Russian Foreign Minister Sergei Lavrov again has stressed his country's view that unilaterally granting independence to Serbia's breakaway province of Kosovo could undermine European stability.
The Russian official spoke after talks in Moscow with his French counterpart Bernard Kouchner. The French minister, for his part, insisted that talks on Kosovo's future cannot drag on indefinitely.
The comments came as U.S., European Union and Russian mediators were opening two days of talks in London on the future of Kosovo with representatives of Serbia and the province's ethnic Albanian majority.
Meanwhile, the EU mediator in the discussions told a British newspaper, The Independent, that the two sides should get away from labels such as "independence." Instead, Wolfgang Ischinger said, they should "reach a solution that would provide for an internationally-supervised status for Kosovo."
Serbia has offered Kosovo wide autonomy, but its ethnic Albanian majority insists on independence.
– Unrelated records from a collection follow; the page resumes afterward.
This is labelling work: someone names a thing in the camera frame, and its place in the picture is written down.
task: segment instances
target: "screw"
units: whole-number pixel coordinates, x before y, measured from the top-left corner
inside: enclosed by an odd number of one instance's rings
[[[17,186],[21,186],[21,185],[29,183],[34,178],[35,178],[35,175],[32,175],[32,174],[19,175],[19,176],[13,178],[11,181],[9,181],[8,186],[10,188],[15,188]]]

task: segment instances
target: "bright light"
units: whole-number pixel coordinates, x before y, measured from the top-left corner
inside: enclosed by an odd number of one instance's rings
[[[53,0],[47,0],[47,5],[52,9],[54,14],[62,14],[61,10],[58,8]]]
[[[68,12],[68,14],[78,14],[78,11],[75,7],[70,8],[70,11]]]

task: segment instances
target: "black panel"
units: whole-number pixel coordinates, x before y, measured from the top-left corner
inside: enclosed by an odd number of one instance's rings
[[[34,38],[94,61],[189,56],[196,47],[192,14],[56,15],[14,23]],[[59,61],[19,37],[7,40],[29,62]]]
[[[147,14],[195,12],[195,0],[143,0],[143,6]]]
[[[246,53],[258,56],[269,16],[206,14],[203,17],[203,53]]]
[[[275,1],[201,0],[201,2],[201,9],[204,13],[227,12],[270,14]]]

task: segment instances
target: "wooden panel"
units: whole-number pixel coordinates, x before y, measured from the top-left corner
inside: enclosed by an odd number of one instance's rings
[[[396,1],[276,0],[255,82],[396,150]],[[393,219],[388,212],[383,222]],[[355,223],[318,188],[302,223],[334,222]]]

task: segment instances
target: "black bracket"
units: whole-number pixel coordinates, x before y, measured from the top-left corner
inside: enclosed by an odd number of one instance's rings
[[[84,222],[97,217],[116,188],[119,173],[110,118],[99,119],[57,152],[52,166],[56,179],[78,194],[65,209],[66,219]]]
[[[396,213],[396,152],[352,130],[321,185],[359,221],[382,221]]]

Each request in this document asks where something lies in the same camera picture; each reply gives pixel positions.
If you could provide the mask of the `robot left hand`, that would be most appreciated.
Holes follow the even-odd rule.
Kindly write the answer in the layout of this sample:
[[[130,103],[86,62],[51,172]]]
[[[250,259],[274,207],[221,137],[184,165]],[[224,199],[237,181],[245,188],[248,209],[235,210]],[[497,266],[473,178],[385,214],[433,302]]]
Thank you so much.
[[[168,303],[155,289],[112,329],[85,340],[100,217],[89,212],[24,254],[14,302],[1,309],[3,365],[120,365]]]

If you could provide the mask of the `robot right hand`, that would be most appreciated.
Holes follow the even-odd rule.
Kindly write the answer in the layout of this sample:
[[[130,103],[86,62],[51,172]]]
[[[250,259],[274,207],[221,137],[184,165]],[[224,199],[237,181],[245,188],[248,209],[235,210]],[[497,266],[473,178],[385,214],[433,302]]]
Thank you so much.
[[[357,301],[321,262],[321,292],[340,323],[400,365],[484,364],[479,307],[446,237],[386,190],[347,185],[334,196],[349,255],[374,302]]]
Kosovo's ethnic Albanian leaders say they are prepared to unilaterally declare independence if talks with Serbia do not produce the desired results by the end of the current negotiations December 10.
Kosovo has been under United Nations administration since 1999, when NATO airstrikes drove Serbian and Yugoslav security forces from the area.
Some information for this report was provided by AFP and Reuters.